TASK STATEMENT
Using the listing that follows, return every line with the word "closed".

RECORDS FOR THE EXERCISE
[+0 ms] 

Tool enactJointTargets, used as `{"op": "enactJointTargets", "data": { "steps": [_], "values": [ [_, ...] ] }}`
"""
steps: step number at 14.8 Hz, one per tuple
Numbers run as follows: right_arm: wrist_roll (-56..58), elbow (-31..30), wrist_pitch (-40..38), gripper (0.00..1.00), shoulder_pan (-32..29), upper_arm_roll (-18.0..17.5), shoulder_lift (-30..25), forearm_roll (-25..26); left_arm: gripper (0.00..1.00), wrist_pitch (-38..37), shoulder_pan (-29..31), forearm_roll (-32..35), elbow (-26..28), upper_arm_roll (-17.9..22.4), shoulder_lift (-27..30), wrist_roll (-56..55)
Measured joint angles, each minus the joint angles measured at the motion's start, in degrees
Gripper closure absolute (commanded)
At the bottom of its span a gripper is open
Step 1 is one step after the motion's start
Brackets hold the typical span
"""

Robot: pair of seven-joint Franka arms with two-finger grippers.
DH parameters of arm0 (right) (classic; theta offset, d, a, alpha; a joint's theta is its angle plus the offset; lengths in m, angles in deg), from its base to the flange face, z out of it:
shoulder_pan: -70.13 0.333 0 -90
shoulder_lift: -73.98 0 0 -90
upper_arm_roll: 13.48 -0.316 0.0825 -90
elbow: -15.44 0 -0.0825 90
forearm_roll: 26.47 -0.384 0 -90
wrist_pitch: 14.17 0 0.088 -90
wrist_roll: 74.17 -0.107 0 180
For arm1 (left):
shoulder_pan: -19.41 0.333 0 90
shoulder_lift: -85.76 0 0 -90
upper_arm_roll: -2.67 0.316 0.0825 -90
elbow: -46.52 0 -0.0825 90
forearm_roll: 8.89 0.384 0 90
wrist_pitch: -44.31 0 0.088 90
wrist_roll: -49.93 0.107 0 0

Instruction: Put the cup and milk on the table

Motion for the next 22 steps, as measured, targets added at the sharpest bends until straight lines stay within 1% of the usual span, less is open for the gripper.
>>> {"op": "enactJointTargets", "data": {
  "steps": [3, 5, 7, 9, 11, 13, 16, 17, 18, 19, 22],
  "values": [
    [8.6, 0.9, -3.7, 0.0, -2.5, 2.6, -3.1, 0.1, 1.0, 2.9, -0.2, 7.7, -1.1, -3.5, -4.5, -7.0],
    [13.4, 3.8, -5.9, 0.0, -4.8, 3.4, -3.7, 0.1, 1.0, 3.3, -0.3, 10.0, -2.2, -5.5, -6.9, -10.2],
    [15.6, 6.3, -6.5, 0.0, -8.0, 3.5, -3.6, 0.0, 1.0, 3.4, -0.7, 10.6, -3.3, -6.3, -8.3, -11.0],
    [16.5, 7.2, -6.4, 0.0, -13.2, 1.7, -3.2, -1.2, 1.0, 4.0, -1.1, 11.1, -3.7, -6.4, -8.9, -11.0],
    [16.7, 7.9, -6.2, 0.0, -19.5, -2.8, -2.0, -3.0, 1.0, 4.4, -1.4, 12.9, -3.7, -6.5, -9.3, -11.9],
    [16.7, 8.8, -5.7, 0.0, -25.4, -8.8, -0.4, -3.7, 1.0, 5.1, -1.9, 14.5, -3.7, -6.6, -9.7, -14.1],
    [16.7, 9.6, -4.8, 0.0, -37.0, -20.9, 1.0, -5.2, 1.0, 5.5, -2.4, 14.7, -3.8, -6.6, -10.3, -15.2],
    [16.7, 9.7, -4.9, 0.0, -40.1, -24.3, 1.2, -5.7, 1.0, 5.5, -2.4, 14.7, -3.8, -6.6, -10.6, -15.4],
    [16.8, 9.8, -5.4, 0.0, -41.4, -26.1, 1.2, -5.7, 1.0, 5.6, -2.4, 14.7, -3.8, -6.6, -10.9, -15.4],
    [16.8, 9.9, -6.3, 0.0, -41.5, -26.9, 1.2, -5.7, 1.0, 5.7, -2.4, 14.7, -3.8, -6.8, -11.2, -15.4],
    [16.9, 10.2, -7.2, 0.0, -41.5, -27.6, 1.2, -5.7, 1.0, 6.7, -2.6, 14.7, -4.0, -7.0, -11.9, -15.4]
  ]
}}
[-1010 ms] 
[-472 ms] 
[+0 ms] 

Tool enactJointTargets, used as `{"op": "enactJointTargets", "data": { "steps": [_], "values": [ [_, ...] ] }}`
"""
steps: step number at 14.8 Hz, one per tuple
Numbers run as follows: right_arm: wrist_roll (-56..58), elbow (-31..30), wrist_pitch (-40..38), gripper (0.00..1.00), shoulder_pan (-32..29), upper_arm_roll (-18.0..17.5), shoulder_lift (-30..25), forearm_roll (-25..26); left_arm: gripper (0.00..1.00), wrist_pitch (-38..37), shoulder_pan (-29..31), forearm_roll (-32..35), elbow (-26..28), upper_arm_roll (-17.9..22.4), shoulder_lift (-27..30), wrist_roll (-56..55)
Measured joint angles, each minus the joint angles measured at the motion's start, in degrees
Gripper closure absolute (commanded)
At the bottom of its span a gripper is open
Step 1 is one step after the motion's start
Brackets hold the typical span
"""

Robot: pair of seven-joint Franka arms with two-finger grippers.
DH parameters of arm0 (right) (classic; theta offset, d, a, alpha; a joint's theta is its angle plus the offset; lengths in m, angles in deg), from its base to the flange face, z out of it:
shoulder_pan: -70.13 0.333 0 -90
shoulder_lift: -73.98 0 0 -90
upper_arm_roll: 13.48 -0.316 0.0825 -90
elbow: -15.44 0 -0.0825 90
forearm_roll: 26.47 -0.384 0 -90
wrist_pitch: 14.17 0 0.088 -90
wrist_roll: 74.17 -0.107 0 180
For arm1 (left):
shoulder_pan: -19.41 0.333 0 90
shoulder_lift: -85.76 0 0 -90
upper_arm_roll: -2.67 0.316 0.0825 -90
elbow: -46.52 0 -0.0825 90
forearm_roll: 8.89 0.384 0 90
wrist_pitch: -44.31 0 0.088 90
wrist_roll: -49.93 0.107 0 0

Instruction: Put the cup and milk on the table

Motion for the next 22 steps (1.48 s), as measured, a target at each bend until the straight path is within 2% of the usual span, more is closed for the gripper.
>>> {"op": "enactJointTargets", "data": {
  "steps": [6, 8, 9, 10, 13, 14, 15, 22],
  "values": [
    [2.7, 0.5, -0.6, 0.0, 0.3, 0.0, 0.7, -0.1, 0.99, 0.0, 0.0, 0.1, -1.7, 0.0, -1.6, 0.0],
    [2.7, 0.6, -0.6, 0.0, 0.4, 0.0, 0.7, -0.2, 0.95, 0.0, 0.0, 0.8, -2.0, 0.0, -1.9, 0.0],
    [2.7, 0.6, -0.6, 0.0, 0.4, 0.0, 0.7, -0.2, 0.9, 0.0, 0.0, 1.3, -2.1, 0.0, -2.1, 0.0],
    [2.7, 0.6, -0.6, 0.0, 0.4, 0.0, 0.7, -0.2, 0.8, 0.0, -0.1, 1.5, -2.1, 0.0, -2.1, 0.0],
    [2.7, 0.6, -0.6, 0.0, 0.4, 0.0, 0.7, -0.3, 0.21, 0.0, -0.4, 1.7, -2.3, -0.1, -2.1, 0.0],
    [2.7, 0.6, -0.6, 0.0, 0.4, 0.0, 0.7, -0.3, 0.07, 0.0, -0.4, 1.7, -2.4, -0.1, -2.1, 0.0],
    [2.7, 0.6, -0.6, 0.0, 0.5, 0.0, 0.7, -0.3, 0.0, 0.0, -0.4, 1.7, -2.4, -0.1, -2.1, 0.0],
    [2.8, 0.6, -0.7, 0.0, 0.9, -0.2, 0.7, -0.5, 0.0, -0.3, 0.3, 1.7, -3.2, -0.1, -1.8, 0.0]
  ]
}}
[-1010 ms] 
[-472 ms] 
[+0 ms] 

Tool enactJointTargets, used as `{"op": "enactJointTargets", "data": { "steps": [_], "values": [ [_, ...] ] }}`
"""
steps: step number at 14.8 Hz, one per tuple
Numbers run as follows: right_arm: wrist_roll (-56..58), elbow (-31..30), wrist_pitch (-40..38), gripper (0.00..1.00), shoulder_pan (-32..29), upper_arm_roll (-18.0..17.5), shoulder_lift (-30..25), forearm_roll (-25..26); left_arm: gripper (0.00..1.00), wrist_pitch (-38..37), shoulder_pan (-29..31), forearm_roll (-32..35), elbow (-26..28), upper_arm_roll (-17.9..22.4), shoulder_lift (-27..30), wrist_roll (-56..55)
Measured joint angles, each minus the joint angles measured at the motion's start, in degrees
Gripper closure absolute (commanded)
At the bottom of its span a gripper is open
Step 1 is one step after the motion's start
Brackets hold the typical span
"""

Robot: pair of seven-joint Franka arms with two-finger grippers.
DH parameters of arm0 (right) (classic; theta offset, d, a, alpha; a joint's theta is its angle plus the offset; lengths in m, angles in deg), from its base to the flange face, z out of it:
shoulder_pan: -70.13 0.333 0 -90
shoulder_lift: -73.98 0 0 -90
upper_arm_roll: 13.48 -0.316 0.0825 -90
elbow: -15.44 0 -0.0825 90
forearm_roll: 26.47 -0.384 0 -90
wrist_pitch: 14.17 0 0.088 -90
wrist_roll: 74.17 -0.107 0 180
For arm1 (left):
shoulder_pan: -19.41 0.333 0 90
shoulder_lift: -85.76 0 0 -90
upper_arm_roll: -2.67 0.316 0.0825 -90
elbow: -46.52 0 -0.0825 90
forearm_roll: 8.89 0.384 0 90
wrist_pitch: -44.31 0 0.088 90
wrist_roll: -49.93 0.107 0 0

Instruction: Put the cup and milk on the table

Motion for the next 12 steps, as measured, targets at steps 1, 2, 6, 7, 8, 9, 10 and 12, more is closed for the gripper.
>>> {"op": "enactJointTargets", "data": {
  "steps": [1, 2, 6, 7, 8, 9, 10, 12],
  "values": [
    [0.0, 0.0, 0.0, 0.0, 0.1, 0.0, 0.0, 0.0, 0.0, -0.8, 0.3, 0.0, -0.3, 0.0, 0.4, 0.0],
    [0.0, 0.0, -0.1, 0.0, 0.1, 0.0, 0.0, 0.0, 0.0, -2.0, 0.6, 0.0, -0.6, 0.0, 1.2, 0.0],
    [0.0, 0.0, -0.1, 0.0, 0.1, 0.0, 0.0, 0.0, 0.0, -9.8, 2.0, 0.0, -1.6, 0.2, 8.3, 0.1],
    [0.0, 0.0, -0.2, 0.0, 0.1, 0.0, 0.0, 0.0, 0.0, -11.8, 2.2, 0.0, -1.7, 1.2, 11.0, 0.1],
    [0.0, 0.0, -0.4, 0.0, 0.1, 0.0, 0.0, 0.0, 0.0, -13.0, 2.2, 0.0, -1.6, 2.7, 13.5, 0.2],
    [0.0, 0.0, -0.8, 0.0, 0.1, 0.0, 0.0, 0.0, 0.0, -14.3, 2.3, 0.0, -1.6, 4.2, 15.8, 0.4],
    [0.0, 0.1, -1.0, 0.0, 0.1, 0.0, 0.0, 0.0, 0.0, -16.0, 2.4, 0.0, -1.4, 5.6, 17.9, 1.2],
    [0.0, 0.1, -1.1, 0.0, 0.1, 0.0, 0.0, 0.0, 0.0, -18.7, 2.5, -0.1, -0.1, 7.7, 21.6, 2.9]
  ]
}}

SOLUTION TO THE PROBLEM
Motion for the next 22 steps (1.48 s), as measured, a target at each bend until the straight path is within 2% of the usual span, more is closed for the gripper.
Motion for the next 12 steps, as measured, targets at steps 1, 2, 6, 7, 8, 9, 10 and 12, more is closed for the gripper.

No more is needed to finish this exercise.